So I looked at uwsgi logs and it looked like a possible race between uwsgi starting and graphite being fully installed. It looks ok now - I just restarted it! \o/

I'm going to throw more data at it now and see how it goes. I can verify that old data is still there, and new data is coming in now...

RobH removed RobH as the assignee of this task.Jun 24 2016, 7:47 PM
RobH updated the task description. (Show Details)
RobH added a comment.Jun 24 2016, 7:51 PM

Updating from ongoing work and chat with @yuvipanda and @chasemp

I've updated the task description to reflect that since Yuvi fixed this server in his AM, it is now experiencing a new issue.

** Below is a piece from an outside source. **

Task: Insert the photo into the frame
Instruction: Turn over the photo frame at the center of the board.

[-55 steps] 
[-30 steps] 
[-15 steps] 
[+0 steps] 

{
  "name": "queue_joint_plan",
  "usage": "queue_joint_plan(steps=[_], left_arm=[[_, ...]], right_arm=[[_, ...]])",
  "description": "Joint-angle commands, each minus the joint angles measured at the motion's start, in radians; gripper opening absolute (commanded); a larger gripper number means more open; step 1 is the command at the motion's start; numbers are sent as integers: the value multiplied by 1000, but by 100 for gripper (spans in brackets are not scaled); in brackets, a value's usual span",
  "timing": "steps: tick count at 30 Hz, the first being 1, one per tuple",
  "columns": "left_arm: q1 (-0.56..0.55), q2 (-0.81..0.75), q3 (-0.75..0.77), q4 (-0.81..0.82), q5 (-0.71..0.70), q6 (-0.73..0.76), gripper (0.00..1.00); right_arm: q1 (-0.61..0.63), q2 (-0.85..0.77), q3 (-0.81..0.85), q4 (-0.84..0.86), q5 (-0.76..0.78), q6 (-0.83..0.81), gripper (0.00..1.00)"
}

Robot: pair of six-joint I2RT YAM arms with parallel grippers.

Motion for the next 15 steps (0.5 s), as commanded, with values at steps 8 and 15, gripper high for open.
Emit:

When loading http://graphite.wmflabs.org or https://graphite.wmflabs.org the browser prompts for a file download.

All file permissions appear correct and when Yuvi restarted the system services, graphite was working. Data appears to be streaming into the system and being written, but at this time the actual service portal for graphite on labmon1001 is still down.

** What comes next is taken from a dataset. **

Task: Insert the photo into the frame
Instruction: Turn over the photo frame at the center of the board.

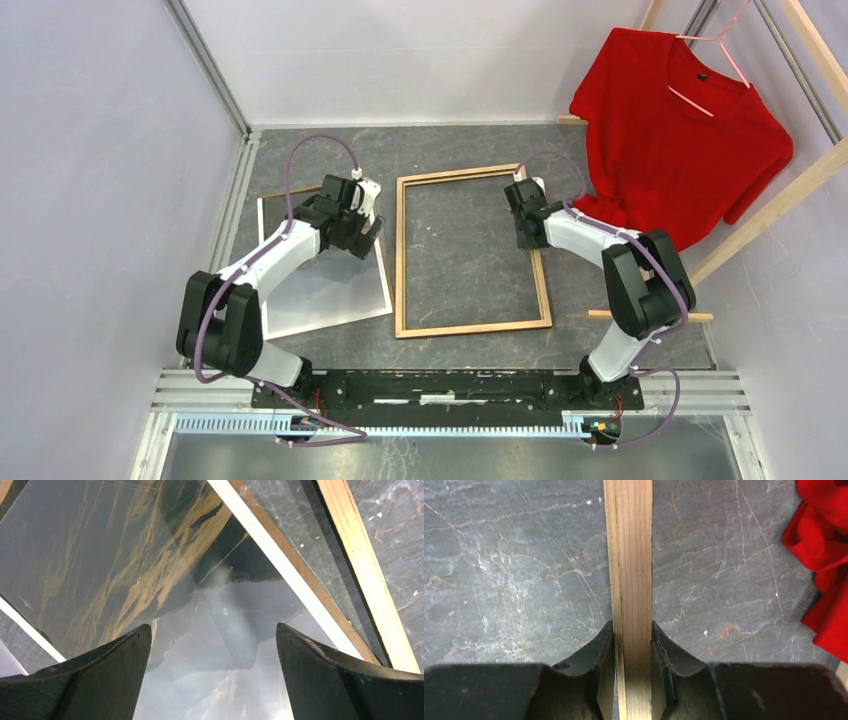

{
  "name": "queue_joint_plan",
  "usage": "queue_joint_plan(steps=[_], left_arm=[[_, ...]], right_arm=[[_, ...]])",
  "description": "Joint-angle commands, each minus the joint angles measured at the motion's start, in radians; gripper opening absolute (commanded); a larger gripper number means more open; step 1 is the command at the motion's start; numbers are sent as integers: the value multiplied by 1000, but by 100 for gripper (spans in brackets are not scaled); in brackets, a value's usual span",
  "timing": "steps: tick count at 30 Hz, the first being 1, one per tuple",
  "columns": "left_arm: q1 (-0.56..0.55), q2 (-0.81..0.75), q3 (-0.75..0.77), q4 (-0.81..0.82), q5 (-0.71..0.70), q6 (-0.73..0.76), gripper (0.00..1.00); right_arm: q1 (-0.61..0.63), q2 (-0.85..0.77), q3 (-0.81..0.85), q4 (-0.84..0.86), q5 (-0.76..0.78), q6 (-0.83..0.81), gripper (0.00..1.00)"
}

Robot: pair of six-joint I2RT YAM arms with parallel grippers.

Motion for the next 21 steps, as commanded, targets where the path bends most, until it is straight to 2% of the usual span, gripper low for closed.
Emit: queue_joint_plan(steps=[1,3,7,8,11,13,16,19,21], left_arm=[[7,-67,-27,-13,-28,45,100],[10,-79,-36,-16,-25,44,100],[23,-91,-32,-43,-32,50,100],[30,-94,-28,-50,-32,52,100],[78,-108,-12,-71,-17,63,100],[125,-119,0,-87,-1,78,100],[217,-133,12,-106,21,110,100],[328,-144,29,-127,53,149,100],[428,-148,35,-132,59,189,100]], right_arm=[[3,55,73,21,99,-9,11],[3,73,87,21,99,-11,16],[3,105,108,-13,130,-9,42],[2,105,107,-18,140,-7,52],[1,93,103,-29,172,-1,71],[1,78,111,-41,180,7,78],[1,17,129,-45,140,20,81],[16,-62,147,24,-38,38,88],[77,-78,204,53,-123,57,91]])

The labs team is aware of the issue. I'm removing myself as primary assignee of this issue, since the hardware issues appear to have been resolved.

FYI: We are holding onto the old SATA disks with data intact until we're certain we have the new system fully operational and we can wipe those disks. Please advise when those conditions are met. Thanks!

So I can make things work by adding:

DocumentRoot "/usr/share/graphite-web"

which I think is appropriate. I'm confused why it previously worked without that. This may be the only jessie graphite host so possibly that's related. For now I'm going to leave puppet disabled w/ the change for some sync up with yuvi on monday, but at least it's working.

So I can make things work by adding:
DocumentRoot "/usr/share/graphite-web"
which I think is appropriate. I'm confused why it previously worked without that.

Perhaps there was previously a symlink from wherever the default docroot is to the proper one?

can you poke about and drop some notes here?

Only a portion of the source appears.